TASK ITEM: When you find the line with "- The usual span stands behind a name" among the records below, reproduce it and each line after it exactly, ending with the line with "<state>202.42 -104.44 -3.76".

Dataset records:

◆ ◆ ◆ ◆

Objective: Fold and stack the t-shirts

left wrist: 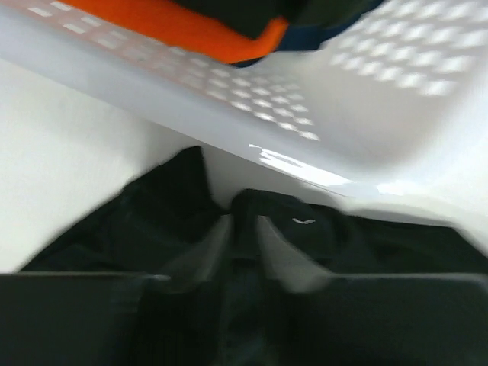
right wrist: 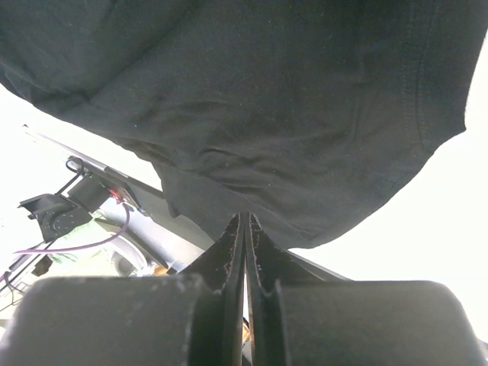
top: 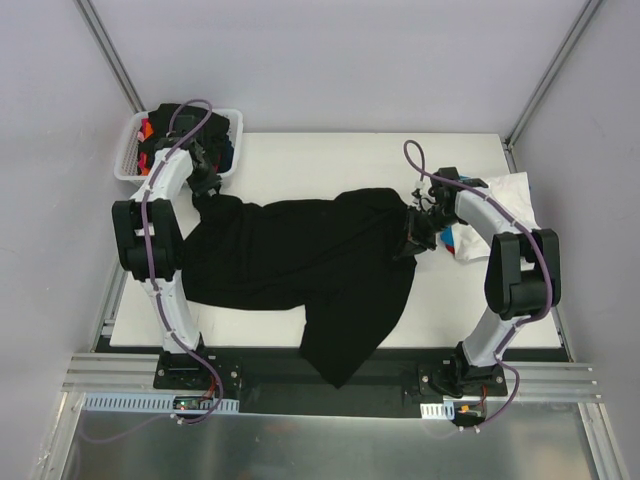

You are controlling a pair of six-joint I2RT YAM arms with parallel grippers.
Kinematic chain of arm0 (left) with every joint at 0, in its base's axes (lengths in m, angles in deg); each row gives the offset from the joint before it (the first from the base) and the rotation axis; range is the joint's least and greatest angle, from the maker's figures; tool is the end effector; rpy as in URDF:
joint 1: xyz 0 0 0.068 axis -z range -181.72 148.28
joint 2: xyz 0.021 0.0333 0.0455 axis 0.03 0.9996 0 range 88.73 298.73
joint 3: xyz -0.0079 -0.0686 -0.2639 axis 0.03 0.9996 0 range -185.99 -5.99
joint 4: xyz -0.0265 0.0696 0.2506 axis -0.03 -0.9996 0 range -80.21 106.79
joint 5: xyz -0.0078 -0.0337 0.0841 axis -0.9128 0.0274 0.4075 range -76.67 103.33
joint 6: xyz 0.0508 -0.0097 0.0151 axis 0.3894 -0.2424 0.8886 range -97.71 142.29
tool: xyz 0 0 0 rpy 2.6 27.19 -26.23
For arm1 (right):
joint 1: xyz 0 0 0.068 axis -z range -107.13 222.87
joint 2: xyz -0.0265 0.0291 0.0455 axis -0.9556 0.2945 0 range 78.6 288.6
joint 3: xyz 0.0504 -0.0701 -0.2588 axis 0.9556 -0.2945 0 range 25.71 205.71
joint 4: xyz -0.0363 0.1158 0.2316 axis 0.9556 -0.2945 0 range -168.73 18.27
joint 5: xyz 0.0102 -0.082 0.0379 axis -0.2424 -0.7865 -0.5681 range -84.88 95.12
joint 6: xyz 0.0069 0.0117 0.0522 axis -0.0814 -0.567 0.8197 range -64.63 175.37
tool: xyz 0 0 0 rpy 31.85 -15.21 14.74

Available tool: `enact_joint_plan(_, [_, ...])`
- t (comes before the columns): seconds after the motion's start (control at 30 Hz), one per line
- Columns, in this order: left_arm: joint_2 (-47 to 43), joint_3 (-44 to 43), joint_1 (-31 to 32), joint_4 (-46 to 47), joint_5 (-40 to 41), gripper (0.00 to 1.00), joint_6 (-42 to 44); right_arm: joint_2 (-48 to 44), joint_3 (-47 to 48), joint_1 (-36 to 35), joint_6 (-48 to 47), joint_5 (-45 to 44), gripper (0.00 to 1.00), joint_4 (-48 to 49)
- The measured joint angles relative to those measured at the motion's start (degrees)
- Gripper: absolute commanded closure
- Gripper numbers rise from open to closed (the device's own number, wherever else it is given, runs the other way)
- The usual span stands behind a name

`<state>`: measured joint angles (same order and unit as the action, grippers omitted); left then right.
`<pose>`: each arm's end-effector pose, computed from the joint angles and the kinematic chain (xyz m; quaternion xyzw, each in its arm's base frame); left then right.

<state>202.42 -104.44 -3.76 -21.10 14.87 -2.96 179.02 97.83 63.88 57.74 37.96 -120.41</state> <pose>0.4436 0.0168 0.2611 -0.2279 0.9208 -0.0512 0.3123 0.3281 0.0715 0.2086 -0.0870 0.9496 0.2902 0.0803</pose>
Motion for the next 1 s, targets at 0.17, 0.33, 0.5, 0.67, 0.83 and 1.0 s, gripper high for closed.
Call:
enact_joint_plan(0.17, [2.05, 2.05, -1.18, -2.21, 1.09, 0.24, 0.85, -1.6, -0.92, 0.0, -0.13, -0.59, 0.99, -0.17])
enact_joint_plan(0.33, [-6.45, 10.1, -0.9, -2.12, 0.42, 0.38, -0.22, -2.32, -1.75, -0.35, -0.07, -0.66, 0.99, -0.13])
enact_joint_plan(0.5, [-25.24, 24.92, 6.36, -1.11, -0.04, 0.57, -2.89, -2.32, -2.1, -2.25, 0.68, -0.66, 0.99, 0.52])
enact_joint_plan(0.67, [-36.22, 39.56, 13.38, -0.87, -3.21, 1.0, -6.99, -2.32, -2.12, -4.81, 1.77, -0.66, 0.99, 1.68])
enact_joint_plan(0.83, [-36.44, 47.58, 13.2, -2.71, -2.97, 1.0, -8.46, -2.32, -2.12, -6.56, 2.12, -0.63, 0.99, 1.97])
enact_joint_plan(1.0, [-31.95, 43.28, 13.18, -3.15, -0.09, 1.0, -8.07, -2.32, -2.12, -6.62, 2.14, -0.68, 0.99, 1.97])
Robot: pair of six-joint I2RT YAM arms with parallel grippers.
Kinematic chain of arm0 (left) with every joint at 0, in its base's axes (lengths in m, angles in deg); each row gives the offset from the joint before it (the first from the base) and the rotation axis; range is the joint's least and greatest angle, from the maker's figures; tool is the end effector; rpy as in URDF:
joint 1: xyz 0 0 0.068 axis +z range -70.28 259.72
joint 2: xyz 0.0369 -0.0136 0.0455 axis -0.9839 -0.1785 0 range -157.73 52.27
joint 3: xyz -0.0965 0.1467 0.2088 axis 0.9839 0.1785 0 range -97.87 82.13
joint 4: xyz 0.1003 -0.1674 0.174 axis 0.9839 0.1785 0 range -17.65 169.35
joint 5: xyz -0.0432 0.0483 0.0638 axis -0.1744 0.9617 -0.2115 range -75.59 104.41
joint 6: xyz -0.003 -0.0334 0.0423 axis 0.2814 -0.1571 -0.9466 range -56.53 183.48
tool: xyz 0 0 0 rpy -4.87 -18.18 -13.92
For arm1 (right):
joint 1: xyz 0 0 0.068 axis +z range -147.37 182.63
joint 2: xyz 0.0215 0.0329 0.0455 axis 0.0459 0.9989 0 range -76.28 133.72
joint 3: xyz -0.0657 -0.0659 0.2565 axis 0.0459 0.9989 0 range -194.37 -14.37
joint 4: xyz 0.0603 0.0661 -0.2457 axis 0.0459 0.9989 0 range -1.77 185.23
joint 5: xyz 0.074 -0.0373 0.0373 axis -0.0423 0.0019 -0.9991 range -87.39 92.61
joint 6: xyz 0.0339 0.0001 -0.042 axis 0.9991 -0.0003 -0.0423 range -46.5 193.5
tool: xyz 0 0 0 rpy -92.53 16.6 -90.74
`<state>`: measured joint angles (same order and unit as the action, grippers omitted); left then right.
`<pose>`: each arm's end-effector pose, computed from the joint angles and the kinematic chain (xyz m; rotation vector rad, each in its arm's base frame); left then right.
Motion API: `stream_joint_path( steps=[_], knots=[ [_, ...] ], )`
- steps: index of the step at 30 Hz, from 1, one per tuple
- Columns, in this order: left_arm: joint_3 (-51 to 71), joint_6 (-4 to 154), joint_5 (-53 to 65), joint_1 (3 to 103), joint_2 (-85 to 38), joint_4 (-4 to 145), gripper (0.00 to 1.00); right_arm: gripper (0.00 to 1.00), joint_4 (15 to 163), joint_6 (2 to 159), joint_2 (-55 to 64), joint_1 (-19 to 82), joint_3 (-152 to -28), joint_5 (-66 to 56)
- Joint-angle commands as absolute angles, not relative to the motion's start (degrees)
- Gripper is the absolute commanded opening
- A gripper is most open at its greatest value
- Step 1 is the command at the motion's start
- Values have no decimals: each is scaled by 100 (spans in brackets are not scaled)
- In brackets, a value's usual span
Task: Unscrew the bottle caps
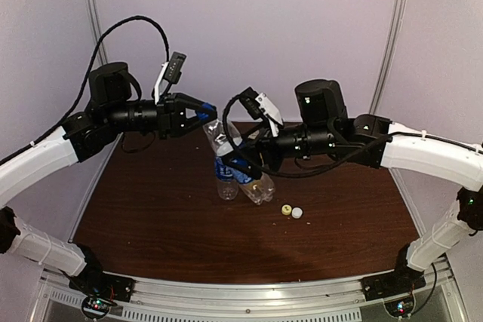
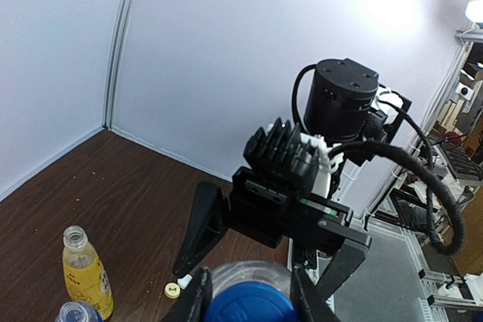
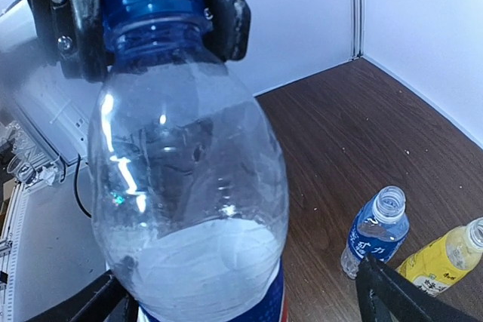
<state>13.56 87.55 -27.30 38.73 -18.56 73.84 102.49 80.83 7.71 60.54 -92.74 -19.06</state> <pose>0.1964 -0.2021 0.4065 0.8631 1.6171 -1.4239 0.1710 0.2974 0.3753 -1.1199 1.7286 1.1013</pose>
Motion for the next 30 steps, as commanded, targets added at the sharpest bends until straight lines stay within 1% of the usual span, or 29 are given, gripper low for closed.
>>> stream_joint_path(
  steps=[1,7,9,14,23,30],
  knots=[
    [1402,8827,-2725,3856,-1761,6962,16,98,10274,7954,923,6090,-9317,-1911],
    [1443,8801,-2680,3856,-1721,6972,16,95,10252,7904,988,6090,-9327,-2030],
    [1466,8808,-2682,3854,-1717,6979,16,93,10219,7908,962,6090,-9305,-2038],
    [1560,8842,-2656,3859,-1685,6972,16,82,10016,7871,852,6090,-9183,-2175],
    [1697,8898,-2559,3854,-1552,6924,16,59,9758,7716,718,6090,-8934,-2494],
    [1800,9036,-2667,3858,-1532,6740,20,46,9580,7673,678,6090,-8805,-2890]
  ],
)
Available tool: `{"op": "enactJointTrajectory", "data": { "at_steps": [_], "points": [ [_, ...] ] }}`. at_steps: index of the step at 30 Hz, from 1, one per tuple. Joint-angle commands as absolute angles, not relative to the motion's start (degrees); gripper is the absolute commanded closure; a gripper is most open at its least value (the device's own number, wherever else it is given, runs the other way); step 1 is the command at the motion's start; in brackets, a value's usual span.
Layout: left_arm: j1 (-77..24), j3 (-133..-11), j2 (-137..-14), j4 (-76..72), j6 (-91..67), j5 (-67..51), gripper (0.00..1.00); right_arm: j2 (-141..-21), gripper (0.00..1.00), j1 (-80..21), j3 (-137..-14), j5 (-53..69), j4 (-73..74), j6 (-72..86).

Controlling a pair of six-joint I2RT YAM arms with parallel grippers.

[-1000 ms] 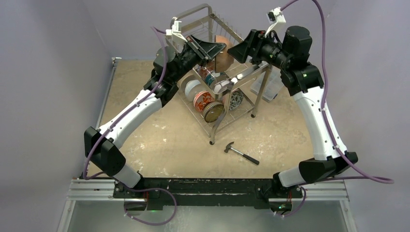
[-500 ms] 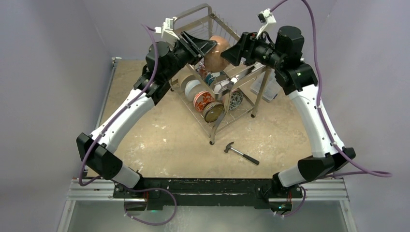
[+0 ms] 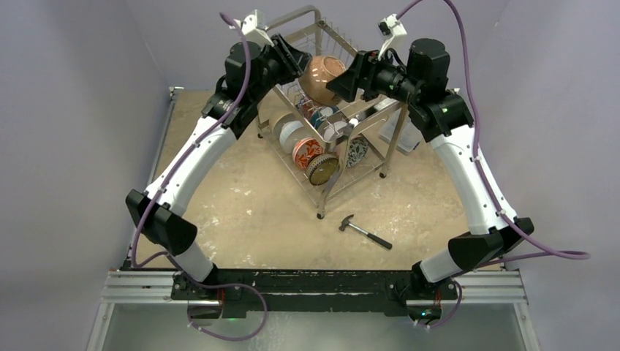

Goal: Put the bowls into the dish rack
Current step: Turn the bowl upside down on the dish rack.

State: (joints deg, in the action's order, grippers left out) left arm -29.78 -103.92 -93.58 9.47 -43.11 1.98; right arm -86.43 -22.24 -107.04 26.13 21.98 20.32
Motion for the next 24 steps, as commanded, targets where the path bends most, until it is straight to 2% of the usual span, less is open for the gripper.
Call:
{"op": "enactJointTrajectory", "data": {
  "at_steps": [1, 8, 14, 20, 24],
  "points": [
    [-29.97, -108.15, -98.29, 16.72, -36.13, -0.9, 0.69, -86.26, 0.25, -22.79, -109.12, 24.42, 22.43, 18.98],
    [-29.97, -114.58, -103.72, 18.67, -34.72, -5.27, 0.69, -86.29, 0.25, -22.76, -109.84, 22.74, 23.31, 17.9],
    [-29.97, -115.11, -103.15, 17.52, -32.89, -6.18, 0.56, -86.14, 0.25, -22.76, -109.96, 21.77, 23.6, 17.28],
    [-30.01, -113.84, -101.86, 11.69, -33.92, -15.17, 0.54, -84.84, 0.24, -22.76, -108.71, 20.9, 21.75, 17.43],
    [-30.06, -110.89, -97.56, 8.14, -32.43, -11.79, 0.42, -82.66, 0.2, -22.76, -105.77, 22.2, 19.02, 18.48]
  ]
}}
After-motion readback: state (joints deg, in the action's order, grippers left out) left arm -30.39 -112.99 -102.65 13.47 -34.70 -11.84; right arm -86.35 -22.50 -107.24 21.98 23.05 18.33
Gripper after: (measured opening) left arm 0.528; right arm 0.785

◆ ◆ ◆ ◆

TASK RESULT:
- The usual span stands behind a name

`<state>`: measured joint angles (same order and unit as the action, grippers omitted); left then right.
`<pose>`: each arm's end-effector pose, computed from the joint angles and the kinematic chain (xyz m; quaternion xyzw, each in its arm's base frame); left then right.

<state>202.42 -104.44 -3.76 -21.10 14.87 -2.96 179.02 97.83 63.88 57.74 37.96 -120.41</state> <pose>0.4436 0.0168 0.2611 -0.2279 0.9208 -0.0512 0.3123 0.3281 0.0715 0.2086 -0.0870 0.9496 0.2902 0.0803</pose>

The exercise requires nothing else.